Generates a Nushell script and executes it.

• Type: script
• Arguments:
  • name (string): Where to save the script.
  • text (string): The Nushell script contents.
  • renew (boolean, = false): Whether to overwrite on subsequent generations.

Notes:

• Running this requires the --allow-script flag enabled for execution.

SOPS

Generates SOPS-encrypted secrets from a key-value map.

• Type: sops
• Arguments:
  • age (string): Age recipient(s) used for encryption.
  • public (string): Where to save the encrypted secrets (SOPS YAML).
  • private (string): Where to save the plaintext secrets (YAML).
  • secrets (object): Secrets map to insert. Values may be inline strings or file paths to inline.
  • renew (boolean, default: false): Whether to overwrite on subsequent generations.

Notes:

• Flow:
  1. Secrets -> YAML saved to private (plaintext).
  2. Encrypt with sops encrypt --input-type yaml --age <age> --output-type yaml.
  3. Save encrypted output to public.
• public is saved as a public artifact; private contains plaintext—handle with care.

Exporters

The following are all available exporters in cryl. The type corresponds to the exporter field in the specification.

Copy

Copies a file overwriting destination if exists.

• Type: copy
• Arguments:
  • from (path): Source file to copy.
  • to (path): Destination path.

Vault

Exports all files in the current directory into a Vault KV store twice:

• once to <path>/current

• once to <path>/<timestamp>

• Type: vault

• Arguments:

  • path (string): Base KV path.
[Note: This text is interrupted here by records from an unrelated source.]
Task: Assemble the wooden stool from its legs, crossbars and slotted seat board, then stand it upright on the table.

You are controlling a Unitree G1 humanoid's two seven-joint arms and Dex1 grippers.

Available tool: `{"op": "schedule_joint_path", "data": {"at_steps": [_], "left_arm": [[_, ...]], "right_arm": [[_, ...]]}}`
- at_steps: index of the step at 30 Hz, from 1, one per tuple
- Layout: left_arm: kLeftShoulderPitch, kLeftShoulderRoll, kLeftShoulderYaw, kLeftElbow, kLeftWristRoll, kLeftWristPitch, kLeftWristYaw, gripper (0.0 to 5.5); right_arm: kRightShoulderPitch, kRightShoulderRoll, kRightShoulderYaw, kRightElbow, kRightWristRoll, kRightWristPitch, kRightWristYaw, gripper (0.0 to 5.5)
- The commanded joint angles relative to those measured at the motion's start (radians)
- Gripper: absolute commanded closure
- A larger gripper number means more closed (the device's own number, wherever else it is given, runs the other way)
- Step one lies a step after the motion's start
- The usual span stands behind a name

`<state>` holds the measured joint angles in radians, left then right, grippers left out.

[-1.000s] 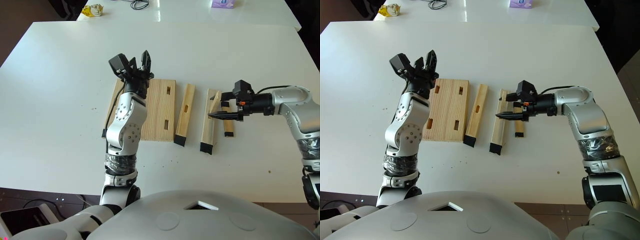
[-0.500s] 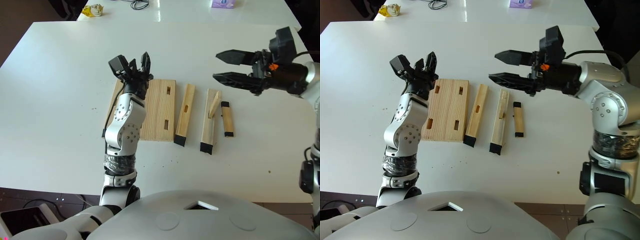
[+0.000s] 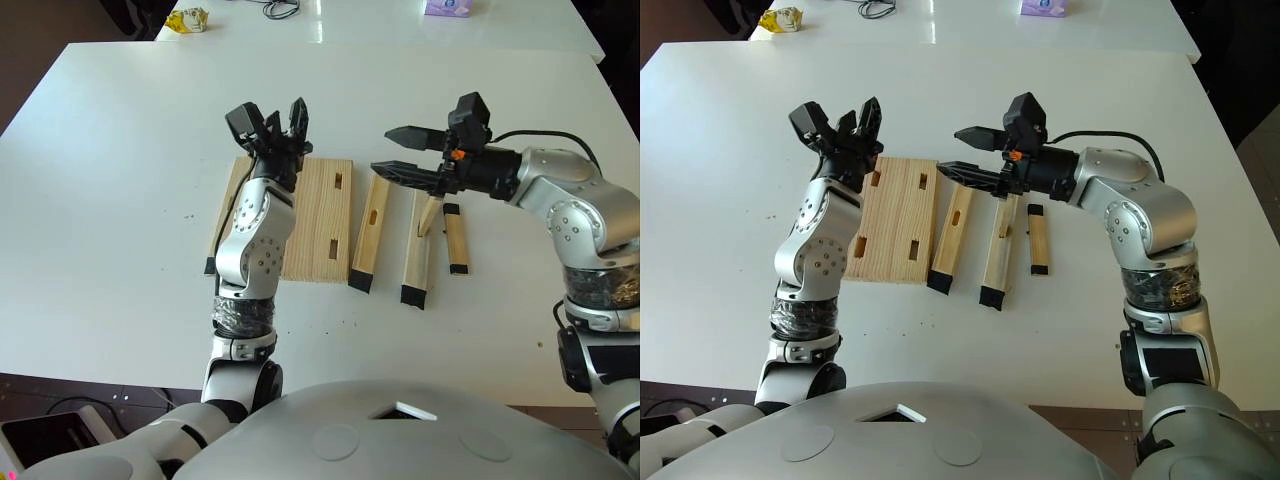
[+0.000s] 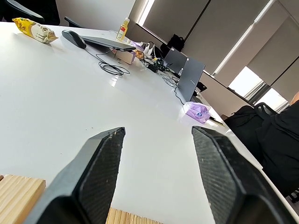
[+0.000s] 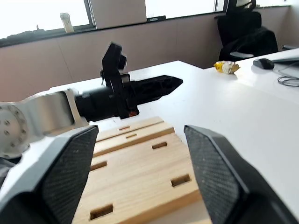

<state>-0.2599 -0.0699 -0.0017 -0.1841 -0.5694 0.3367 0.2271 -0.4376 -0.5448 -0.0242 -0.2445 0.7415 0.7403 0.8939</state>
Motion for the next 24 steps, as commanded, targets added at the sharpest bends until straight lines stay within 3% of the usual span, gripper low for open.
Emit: {"op": "schedule_joint_path", "data": {"at_steps": [1, 5, 13, 18, 24], "left_arm": [[0.003, -0.066, 0.006, -0.002, 0.002, 0.005, 0.002, 2.84], [0.008, -0.063, 0.007, -0.012, 0.002, 0.01, 0.004, 2.84], [0.01, -0.064, 0.0, -0.018, -0.002, 0.022, 0.004, 2.84], [0.01, -0.066, 0.001, -0.018, -0.006, 0.03, 0.001, 2.84], [0.015, -0.07, 0.005, -0.025, -0.002, 0.022, 0.005, 2.84]], "right_arm": [[-0.074, 0.002, -0.12, -0.018, 0.159, 0.064, -0.002, 2.11], [-0.047, -0.006, -0.078, 0.003, 0.101, 0.037, -0.01, 2.11], [0.108, -0.049, 0.204, 0.108, -0.281, -0.159, -0.013, 2.11], [0.128, -0.069, 0.172, 0.073, -0.245, -0.158, 0.023, 2.11], [0.05, -0.044, 0.053, -0.01, -0.065, -0.082, 0.039, 2.11]]}}
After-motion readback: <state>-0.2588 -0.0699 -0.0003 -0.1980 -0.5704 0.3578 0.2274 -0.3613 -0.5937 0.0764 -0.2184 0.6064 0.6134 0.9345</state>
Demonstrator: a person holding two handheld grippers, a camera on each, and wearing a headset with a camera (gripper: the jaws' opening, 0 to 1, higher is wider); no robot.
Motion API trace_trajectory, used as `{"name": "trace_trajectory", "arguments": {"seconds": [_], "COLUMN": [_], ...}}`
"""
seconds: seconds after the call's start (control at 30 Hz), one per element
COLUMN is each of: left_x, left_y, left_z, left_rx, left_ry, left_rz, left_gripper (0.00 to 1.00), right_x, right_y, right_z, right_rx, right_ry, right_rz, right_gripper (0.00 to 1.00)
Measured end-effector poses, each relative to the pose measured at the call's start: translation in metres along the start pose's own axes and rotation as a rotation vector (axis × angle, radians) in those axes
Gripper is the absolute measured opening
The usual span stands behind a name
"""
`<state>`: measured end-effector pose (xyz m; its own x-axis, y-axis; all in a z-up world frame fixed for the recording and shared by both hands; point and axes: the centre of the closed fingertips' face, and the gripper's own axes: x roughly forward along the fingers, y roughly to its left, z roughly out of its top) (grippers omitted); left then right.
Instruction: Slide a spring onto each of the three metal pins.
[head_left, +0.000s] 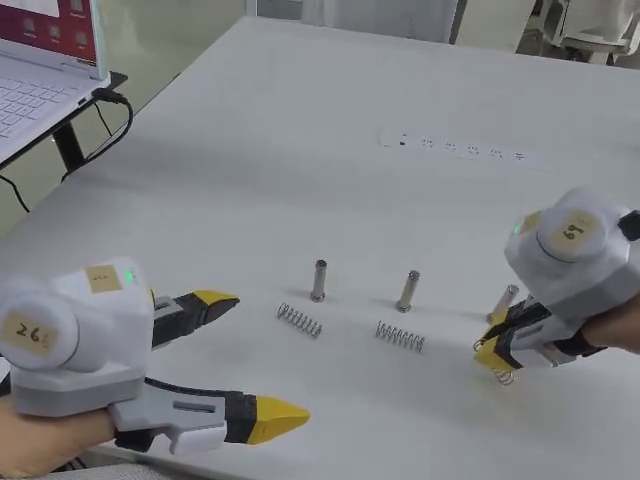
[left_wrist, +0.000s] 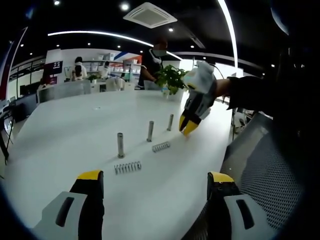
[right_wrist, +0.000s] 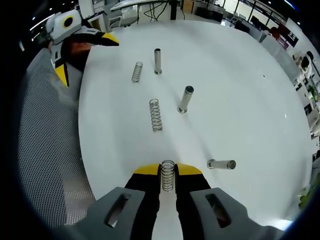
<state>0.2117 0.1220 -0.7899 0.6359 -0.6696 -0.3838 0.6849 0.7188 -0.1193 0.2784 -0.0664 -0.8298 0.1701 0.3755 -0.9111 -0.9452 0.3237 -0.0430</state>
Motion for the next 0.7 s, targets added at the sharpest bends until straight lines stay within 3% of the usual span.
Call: {"name": "trace_trajectory", "arguments": {"seconds": [0.4, 0.7], "left_x": [0.000, 0.000], "left_y": [-0.001, -0.001], "left_z": [-0.001, -0.002], "left_rx": [0.006, 0.006], "left_ry": [0.007, 0.007], "left_rz": [-0.008, -0.010], "left_gripper": [0.82, 0.82], "right_x": [-0.014, -0.027], "right_y": [-0.004, -0.007], "right_z": [0.000, 0.008], "right_rx": [0.069, 0.130], "right_ry": [-0.074, -0.169], "right_rz": [-0.038, -0.068], "right_gripper": [0.09, 0.09]}}
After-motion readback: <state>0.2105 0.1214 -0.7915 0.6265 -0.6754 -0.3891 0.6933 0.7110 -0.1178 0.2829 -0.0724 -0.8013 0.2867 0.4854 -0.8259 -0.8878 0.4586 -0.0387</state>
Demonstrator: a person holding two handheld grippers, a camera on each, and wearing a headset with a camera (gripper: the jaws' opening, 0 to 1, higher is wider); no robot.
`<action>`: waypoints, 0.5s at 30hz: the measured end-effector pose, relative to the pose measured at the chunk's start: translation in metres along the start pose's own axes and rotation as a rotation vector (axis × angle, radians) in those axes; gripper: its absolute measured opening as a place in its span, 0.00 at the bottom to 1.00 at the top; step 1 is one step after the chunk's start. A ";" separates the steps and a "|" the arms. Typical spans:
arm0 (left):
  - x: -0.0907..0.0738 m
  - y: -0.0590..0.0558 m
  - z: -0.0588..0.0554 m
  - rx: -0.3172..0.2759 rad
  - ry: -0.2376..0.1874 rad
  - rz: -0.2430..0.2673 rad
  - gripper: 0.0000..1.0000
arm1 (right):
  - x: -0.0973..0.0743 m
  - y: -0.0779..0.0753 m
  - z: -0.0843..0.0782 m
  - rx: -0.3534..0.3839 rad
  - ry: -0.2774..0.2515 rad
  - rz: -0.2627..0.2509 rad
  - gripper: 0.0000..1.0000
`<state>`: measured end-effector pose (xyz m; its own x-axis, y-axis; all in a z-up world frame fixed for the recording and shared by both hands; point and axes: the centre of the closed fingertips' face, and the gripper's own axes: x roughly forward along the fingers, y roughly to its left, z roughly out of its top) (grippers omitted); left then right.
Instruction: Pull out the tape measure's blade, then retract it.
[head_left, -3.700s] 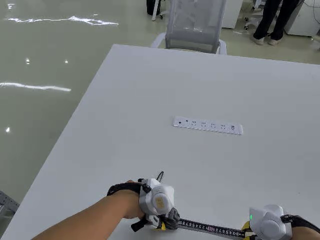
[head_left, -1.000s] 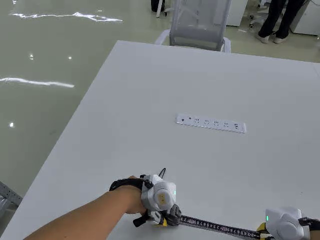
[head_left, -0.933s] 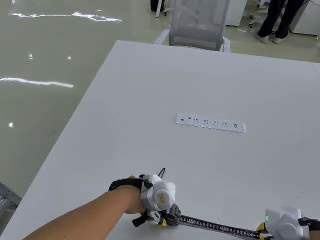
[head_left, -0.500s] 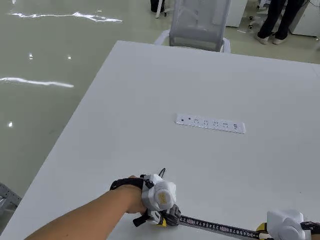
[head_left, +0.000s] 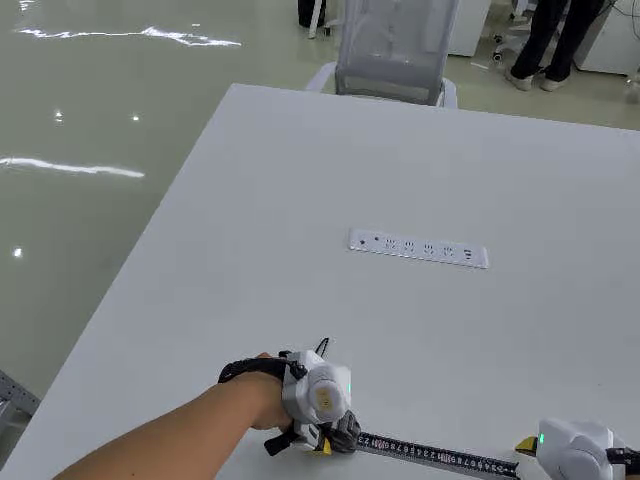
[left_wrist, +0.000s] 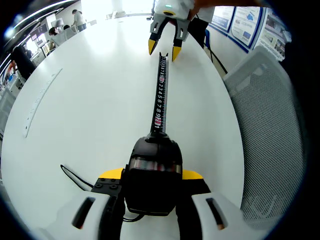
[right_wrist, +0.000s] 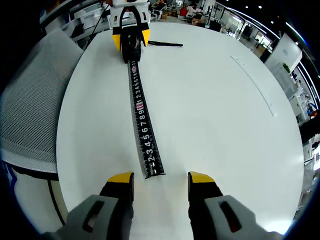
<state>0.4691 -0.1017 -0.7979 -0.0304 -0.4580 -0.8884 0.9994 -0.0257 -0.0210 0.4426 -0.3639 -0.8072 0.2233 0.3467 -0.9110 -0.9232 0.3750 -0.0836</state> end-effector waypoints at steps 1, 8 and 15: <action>0.000 0.000 0.000 0.000 0.001 0.000 0.36 | -0.001 -0.002 0.000 0.026 -0.006 -0.010 0.47; 0.000 -0.001 0.000 -0.001 0.001 0.004 0.36 | -0.009 -0.013 -0.007 0.181 -0.046 -0.061 0.67; 0.000 0.000 0.000 0.001 0.002 0.005 0.35 | -0.011 -0.017 -0.011 0.281 -0.076 -0.098 1.00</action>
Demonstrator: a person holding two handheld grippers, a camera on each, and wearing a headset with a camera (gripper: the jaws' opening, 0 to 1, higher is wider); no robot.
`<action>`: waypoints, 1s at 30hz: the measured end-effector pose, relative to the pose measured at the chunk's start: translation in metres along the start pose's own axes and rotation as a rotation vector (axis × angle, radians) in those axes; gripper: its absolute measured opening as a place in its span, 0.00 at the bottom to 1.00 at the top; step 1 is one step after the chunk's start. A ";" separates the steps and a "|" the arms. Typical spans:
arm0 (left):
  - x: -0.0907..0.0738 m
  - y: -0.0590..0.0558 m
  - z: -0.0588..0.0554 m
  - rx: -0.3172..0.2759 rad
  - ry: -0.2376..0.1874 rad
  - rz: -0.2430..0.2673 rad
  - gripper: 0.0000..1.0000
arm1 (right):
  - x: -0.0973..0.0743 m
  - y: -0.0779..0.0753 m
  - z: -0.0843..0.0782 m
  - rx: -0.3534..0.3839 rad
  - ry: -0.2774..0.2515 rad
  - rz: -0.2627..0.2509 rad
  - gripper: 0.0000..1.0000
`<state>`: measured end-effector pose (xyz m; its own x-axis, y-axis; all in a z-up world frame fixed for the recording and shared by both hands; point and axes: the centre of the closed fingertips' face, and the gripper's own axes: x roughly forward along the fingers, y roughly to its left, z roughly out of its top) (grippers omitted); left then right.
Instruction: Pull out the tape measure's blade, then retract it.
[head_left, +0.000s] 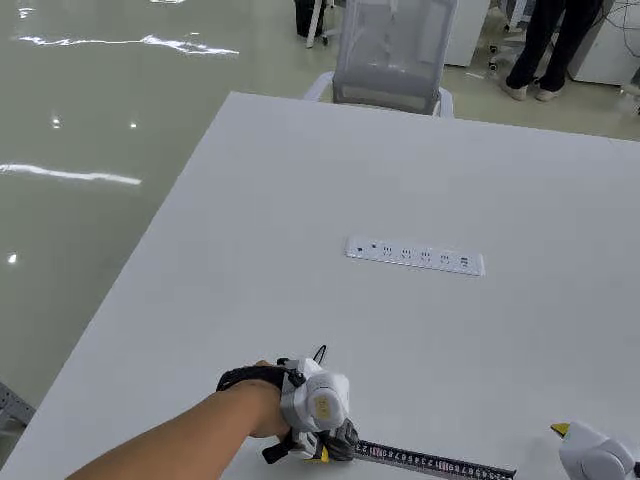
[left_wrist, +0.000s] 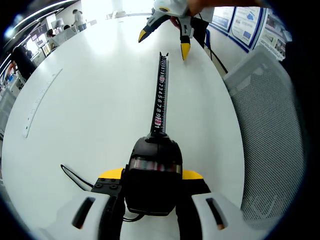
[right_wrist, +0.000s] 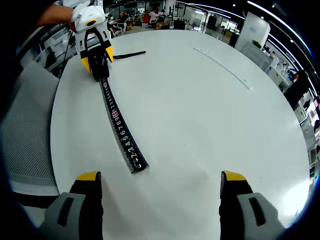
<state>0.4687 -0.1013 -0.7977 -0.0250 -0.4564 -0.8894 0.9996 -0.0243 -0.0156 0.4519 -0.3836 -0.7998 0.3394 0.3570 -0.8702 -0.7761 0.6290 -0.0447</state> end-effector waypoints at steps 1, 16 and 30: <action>0.000 0.000 0.000 0.001 0.001 0.001 0.35 | 0.000 0.001 -0.001 0.019 0.000 0.009 1.00; -0.001 0.001 0.002 -0.013 -0.020 0.012 0.36 | -0.008 0.013 -0.016 0.062 0.004 -0.014 1.00; -0.007 0.004 0.002 -0.014 -0.046 0.038 0.36 | -0.020 0.023 -0.014 0.189 -0.090 -0.094 1.00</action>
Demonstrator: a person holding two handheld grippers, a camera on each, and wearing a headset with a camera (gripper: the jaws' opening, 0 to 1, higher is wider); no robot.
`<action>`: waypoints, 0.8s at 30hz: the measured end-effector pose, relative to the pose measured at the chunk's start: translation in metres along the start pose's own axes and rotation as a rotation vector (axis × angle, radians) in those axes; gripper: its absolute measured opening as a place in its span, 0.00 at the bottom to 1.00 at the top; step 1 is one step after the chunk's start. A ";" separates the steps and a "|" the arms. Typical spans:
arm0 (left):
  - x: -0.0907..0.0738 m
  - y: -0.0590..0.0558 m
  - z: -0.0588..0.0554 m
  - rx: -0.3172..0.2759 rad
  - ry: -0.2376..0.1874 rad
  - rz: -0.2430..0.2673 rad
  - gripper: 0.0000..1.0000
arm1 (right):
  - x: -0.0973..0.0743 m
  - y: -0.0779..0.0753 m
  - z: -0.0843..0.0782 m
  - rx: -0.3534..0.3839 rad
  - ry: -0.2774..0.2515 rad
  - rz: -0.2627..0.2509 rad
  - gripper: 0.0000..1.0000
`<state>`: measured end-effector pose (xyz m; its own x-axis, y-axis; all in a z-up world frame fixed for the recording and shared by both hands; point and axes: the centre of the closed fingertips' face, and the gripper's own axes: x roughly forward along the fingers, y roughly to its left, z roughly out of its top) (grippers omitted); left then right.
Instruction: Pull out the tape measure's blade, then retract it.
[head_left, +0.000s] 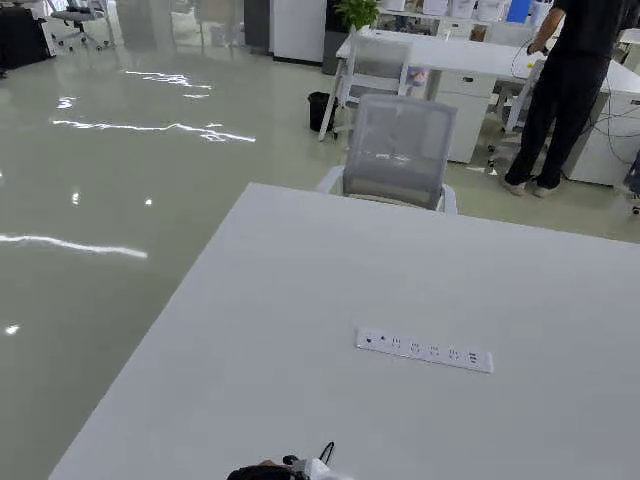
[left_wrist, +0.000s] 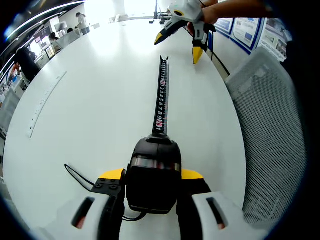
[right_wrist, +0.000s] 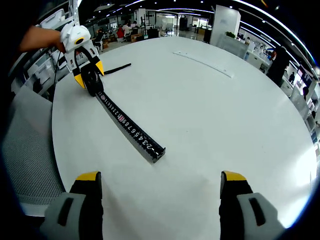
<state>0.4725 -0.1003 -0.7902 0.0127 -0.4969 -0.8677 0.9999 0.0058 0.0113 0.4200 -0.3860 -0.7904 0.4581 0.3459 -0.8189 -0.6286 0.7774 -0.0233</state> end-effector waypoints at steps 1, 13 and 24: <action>-0.001 0.001 0.000 -0.007 -0.008 0.005 0.38 | -0.003 0.000 0.001 -0.013 -0.012 -0.006 1.00; -0.034 0.022 -0.013 -0.250 -0.166 0.177 0.71 | -0.012 0.014 -0.010 0.041 -0.059 -0.038 1.00; -0.067 0.003 -0.040 -0.462 -0.270 0.271 0.99 | -0.035 0.025 -0.012 0.148 -0.204 -0.119 1.00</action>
Leading/trailing slashes are trimmed.

Behavior:

• Reads all entries from the working directory (ls).
• For each file: key = basename, value = file contents (raw, trimmed).
• Emits a YAML map, then pipes it to:
  • medusa import <path>/current -
  • medusa import <path>/<timestamp> -
• Overwrites keys on the "current" path; timestamped path is append-only by nature.

Notes:

• Only top-level files are considered (no recursion).
• Binary files will be read raw and trimmed; stick to text files.

Vault file

Sends one file’s contents into Vault KV:

• writes to <path>/current

• also snapshots to <path>/<timestamp>

• Type: vault-file

• Arguments:

  • path (string): Base KV path. Slashes trimmed.
  • file (string): Local file whose content becomes the value.